(Data excerpts)
━━━━
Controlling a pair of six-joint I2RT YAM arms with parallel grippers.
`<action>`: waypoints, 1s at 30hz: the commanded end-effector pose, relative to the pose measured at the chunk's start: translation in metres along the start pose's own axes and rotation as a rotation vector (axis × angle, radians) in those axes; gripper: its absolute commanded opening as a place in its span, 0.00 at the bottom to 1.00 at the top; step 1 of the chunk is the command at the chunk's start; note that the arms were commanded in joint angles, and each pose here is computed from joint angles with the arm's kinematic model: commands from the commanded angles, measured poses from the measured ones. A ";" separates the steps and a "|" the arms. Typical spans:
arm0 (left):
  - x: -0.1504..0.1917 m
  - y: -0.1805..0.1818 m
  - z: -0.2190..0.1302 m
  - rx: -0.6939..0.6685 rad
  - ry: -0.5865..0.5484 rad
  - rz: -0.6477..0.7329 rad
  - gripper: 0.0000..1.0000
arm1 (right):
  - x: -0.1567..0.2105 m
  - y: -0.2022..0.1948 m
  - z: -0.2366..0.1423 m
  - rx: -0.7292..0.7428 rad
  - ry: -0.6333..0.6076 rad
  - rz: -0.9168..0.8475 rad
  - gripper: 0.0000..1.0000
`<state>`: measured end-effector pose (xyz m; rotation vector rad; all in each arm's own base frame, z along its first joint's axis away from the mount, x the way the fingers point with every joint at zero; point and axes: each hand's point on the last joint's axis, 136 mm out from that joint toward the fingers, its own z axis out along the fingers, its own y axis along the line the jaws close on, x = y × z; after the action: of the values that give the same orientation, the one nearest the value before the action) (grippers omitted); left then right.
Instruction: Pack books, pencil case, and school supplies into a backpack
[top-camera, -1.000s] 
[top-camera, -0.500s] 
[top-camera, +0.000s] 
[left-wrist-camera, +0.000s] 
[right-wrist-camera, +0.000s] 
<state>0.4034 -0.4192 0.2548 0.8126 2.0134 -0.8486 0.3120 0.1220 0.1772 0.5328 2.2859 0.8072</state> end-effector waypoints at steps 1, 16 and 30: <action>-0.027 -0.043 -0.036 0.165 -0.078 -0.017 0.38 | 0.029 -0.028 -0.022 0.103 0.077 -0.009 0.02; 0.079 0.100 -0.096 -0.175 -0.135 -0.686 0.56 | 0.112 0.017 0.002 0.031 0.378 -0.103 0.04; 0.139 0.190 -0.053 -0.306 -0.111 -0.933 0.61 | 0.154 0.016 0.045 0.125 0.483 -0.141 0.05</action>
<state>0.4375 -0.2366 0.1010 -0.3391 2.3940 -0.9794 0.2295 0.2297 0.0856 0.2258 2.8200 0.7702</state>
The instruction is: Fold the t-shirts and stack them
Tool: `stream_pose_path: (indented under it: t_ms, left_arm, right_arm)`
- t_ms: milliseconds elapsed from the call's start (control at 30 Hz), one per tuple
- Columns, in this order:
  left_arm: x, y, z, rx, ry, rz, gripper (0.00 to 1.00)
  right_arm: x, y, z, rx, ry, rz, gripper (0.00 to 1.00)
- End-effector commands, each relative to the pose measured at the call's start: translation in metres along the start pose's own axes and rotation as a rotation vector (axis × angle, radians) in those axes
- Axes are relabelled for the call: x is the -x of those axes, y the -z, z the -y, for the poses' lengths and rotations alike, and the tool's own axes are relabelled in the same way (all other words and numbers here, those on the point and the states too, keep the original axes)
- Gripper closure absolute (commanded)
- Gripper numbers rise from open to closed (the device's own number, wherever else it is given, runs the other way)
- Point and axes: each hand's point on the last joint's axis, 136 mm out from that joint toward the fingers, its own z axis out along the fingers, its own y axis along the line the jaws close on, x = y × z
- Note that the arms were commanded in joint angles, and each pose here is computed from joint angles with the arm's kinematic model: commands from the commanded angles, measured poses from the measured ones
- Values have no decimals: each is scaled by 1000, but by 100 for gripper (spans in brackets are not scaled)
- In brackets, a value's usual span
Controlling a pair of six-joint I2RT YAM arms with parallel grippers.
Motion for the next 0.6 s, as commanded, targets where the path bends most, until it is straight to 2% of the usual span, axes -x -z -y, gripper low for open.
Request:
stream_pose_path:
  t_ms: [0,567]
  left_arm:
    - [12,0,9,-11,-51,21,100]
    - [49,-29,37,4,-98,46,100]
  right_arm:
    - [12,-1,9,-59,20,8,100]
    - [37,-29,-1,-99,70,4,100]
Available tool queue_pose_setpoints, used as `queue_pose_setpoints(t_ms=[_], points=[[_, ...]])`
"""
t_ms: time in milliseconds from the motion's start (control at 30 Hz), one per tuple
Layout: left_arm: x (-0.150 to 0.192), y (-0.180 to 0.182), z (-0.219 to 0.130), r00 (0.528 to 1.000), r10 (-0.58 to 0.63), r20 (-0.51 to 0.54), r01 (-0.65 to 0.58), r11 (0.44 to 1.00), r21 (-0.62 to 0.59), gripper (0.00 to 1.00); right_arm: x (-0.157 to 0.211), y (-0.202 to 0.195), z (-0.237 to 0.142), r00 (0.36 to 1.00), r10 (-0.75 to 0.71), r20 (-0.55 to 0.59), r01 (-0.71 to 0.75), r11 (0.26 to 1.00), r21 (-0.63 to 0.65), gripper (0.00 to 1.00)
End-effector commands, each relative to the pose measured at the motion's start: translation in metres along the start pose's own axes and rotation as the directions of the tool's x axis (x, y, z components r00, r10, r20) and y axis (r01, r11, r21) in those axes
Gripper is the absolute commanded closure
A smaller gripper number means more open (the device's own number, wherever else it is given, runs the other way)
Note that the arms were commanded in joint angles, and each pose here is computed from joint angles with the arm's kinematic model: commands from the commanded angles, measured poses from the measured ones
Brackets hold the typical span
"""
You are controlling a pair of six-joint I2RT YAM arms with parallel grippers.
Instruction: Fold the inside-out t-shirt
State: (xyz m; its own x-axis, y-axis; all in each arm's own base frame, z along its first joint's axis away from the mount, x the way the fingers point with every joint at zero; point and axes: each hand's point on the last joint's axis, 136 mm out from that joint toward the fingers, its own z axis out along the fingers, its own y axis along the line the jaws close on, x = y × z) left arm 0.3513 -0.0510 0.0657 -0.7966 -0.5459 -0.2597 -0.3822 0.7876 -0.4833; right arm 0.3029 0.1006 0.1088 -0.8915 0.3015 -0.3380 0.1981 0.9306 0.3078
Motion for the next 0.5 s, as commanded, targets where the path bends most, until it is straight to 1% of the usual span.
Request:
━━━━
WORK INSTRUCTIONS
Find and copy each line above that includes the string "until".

ANSWER SECTION
Motion for the next 0.6 s, as commanded, targets where the path bends most, until it is straight to 2% of the usual span, axes -x -z -y, gripper low for open.
Motion for the next 0.5 s, as commanded, targets where the path bends most, until it is straight to 1% of the usual span.

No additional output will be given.